This is in part a question of fiscal capacity. Estimates of budget deficits averaging nearly $1 trillion each year for the next decade have sent shock waves reverberating around the world. But success depends as well on Obama’s ability to manage his agenda, as it does for every president determined to make more the incremental change. Consider the judgment of Erwin C. Hargrove, a respected scholar of the presidency, rendered after Ronald Reagan’s first 100 days: “Reagan has demonstrated in a way that Jimmy Carter never did, that he understands how to be President. He knows that a president can deal with only a relatively small number of issues at a time.” Hargrove might have added that the same is true of Congress, a fact every president must keep firmly in mind.
A false choice, the supporters of the current administration’s approach might retort: The relevant model is FDR, not Reagan. The world economy is the worse since the Great Depression, the United States is heading toward its grimmest year in generations, and so we need bold action on a broad front.
But consider how FDR governed. Although he assumed office with nearly unchecked power—in 1933, Democrats held majorities of 313 in the House and 60 in the Senate—he was careful to focus his early domestic policy almost exclusively on the economic emergency. Believing that the banking crisis was at the heart of the crisis of confidence, he declared a banking holiday within two days of taking office. Four days later, on March 9, he introduced the Emergency Banking Act, which Congress enacted the same day.
Roosevelt delayed most of the structural reforms that did not bear directly on the economic emergency. For example, he did not even propose a commission to consider social insurance until June 1934. Social Security legislation was introduced a full six months later, in January 1935, and was not signed into law until August of that year. While he was more sensitive than previous presidents to the links among seemingly disparate issues, these interconnections in his view did not warrant trying to move on all fronts at once. The people and the Congress had to be brought along with an agenda and a narrative that they could understand. FDR never believed that his capacity to legislate would wane after his first year in office. On the contrary, he used early momentum to build popular support, yielding further congressional gains in 1934 and a massive landslide in 1936.
There is another objection to the “2009 = 1933” thesis: current circumstances in the United States do not approach the gravity of the situation FDR faced when he took office.

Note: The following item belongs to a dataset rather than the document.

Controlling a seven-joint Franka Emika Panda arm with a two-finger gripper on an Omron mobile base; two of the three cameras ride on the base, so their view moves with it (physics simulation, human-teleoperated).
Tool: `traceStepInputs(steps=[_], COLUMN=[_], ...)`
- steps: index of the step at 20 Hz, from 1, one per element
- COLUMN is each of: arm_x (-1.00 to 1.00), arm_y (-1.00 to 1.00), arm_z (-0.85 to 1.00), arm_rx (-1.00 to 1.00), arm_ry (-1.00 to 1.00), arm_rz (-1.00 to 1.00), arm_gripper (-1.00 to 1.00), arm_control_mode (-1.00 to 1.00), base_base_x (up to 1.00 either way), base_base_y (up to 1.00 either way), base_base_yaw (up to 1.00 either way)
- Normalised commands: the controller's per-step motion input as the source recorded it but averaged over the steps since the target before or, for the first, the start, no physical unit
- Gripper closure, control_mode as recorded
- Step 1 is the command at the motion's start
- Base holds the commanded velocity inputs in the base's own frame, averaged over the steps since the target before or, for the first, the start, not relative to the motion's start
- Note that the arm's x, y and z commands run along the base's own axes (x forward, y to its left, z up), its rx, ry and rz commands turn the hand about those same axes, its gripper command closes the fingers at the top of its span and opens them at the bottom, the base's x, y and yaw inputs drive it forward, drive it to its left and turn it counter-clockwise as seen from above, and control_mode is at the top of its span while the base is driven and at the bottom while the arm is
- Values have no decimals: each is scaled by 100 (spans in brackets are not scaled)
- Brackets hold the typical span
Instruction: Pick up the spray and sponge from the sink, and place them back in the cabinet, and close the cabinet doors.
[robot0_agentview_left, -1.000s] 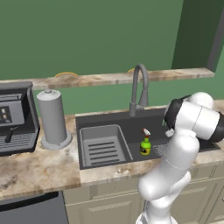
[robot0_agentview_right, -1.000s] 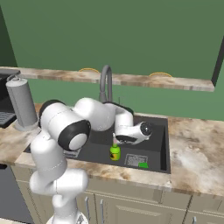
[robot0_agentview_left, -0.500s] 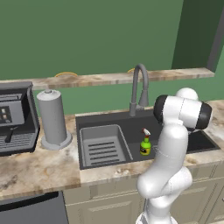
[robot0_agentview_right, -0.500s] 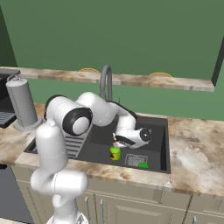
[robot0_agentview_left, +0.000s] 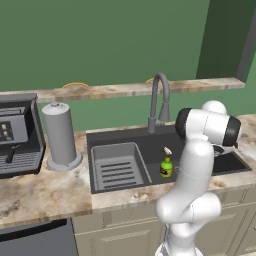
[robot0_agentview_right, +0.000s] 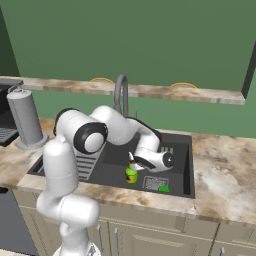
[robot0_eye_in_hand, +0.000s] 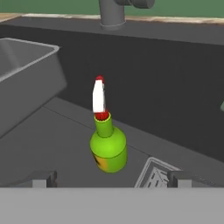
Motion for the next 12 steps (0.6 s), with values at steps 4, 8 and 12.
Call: traceStepInputs(steps=[4, 8, 12], arm_x=[0, 1, 10], arm_y=[0, 4, 3], arm_z=[-5, -26, -20], arm_rx=[1, 0, 0], arm_ry=[-4, -1, -1], arm_rz=[0, 0, 0], arm_gripper=[-100, -100, -100], arm_control_mode=[-100, -100, -100], base_base_x=[0, 0, 0], base_base_y=[0, 0, 0], base_base_yaw=[0, 0, 0])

To date, GDP has fallen at an annual rate of about 6 percent from its 2008 peak; by 1933, GDP had fallen nearly 40 percent from the prior four years. Unemployment is now 8.5 percent, up from 4.9 percent a year ago; by early 1933, unemployment was 25 percent, including 37 percent outside the agricultural sector.
Today the banking system is in deep trouble, but at the start of the New Deal it was much worse. As FDR took office on March 4, 1933, all 12 Federal Reserve Banks were closed, and banks in 37 states had either limited withdrawals or shut their doors. The American people are not prepared to give the president and his party the degree of deference that Roosevelt and the Democratic Congress enjoyed at the start of the New Deal—all the more reason for Obama to distinguish between short- and long-term measures at least as carefully as FDR did.
The budget deliberations in the House and Senate will define the limits of presidential aspirations, at least for this year. Developments thus far suggest that the president will not be able to enact cap-and-trade legislation (the linchpin of his climate change agenda) or to make permanent his redistributive tax cuts. On the other hand, the congressional budget initiatives will not prevent fundamental health insurance reform from moving forward. In fact, there is far more consensus about the contours of acceptable reform today than there was when Bill Clinton tried and failed 16 years ago. Paying for reform may well be the most formidable remaining obstacle: helping poor- and moderate-income families purchase health insurance will cost an estimated $120 billion annually, and the congressional budget committees have refused to endorse the tax increases the Obama administration proposed to help pay for it. Given the dire fiscal outlook for the next decade, with uncertainty rising that foreign governments will be willing to fund U.S. deficits, it seems unlikely that Congress will adopt comprehensive health reform without an equally comprehensive funding strategy.
One thing is clear: getting a historically anti-statist and tax-averse people to go along will require all of President Obama’s considerable persuasive powers. A recent Pew survey indicated that despite everything, Americans are still more disposed to fear “big government” than they are the corporate miscreants the government is trying to bring to heel.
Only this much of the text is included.